● Records from a data collection:
Content starts

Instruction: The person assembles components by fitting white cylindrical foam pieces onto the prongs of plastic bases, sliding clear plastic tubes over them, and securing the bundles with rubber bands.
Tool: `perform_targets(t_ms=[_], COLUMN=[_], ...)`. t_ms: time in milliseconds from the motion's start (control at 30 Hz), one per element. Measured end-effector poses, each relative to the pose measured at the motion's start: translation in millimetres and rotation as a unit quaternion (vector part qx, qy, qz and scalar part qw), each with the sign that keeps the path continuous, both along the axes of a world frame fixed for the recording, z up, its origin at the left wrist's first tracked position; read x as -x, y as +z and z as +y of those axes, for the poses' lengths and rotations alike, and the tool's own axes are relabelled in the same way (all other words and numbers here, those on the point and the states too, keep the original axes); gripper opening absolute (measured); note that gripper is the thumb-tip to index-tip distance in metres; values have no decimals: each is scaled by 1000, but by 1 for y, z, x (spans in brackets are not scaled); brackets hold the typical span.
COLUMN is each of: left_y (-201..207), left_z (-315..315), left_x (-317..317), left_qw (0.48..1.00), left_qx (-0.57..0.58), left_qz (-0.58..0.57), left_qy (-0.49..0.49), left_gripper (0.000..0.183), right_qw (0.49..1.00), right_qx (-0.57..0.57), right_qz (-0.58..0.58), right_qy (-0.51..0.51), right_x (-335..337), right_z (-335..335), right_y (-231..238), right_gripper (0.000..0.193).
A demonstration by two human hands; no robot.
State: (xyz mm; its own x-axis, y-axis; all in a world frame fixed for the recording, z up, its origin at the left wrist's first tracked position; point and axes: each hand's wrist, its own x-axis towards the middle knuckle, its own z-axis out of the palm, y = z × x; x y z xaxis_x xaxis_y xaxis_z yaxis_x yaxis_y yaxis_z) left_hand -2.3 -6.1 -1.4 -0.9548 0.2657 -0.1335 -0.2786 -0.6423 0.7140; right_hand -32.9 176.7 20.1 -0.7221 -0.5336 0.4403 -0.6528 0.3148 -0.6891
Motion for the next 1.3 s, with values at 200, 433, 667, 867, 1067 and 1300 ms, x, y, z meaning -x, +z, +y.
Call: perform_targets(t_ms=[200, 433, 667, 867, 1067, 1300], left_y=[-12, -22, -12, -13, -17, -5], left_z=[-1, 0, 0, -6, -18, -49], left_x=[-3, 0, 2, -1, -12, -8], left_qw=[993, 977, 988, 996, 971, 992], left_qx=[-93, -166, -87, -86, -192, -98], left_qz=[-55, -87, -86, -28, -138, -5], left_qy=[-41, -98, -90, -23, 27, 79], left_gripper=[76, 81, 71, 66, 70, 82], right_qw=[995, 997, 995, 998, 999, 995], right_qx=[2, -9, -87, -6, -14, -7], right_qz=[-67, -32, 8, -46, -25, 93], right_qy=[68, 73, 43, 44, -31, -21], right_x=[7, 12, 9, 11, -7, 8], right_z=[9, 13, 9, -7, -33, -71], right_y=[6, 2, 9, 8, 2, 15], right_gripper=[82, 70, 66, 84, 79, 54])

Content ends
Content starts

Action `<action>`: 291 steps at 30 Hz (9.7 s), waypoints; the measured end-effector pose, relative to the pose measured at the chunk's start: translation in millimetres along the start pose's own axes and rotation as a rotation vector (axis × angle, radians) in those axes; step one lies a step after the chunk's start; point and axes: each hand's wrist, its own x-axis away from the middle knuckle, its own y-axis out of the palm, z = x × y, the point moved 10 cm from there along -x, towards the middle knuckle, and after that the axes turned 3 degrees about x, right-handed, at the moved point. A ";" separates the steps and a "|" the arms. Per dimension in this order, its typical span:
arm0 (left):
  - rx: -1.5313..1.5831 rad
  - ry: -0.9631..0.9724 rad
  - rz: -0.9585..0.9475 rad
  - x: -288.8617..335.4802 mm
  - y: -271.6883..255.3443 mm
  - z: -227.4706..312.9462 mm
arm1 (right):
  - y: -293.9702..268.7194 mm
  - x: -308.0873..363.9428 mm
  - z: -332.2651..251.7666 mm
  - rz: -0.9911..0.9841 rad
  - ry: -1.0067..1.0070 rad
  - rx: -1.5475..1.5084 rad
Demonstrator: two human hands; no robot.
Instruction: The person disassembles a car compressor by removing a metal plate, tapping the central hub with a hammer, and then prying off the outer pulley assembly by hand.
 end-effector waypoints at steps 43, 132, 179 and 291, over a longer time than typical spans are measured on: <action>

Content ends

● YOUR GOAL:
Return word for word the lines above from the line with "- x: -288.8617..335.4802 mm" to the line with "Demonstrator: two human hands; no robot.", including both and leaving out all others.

● EXERCISE ANSWER:
  - x: -288.8617..335.4802 mm
  - y: -271.6883..255.3443 mm
  - z: -227.4706..312.9462 mm
arm1 (right):
  - y: -293.9702..268.7194 mm
  - x: -308.0873..363.9428 mm
  - z: -332.2651..251.7666 mm
  - rz: -0.9911..0.9841 rad
  - ry: -1.0067..1.0070 rad
  - rx: -1.5475..1.5084 rad
Demonstrator: two human hands; no robot.

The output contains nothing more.